Polygenism is the idea that human beings arose from many "first parents" via Evolution, 11 and that Adam and Eve are symbolic representations of mankind. On November 30, 1941, in an address to the Pontifical Academy of Sciences, Pope Pius XII identified three elements that must be retained as certainly attested by the Sacred Author of Genesis, without any possibility of allegorical interpretation:
The essential superiority of man in relation to other animals, by reason of his spiritual soul.
Derivation in some way of the first woman from the first man.
The impossibility that the immediate father or progenitor of man could have been other than a human being, that is, the impossibility that the first man could have been the son of an animal, generated by the latter in the proper sense of the term. 12
As Fr. John Hardon, S.J. pointed out, in context this statement of Pope Pius XII reads,
"Only from a man can another man descend, whom he can call father and progenitor."

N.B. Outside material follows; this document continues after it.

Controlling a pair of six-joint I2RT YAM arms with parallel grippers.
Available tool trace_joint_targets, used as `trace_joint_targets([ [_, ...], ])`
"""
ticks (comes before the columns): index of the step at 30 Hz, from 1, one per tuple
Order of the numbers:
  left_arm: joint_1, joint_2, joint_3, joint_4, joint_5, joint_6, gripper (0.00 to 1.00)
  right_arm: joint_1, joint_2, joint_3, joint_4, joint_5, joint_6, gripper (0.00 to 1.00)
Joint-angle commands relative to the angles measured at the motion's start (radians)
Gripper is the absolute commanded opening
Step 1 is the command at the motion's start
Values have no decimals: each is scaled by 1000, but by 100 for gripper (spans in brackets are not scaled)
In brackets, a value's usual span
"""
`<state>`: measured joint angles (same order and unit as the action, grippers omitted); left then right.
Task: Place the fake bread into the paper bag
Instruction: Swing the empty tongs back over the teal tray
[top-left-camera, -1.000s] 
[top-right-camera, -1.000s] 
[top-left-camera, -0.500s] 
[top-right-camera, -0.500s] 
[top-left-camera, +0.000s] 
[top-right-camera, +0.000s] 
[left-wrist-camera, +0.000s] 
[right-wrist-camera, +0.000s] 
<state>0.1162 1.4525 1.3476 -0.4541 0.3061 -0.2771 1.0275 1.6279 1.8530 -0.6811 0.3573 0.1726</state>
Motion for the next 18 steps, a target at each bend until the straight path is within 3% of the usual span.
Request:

Even if the Pope had primarily intended in this address to stress the great gap in kind which exists between animals and human beings, nevertheless, as Cardinal Ruffini also pointed out, the possibility that human beings could have been born of animal parents is untenable.
11 The idea of multiple pairs of first parents in one locality is known as monophyletism; in various places and times is known as polyphyletism.
12 See Fr. John A. Hardon S.J., The Catholic Catechism (London: A Geoffrey Chaptman book published by Cassell Ltd., 1977), p. 92.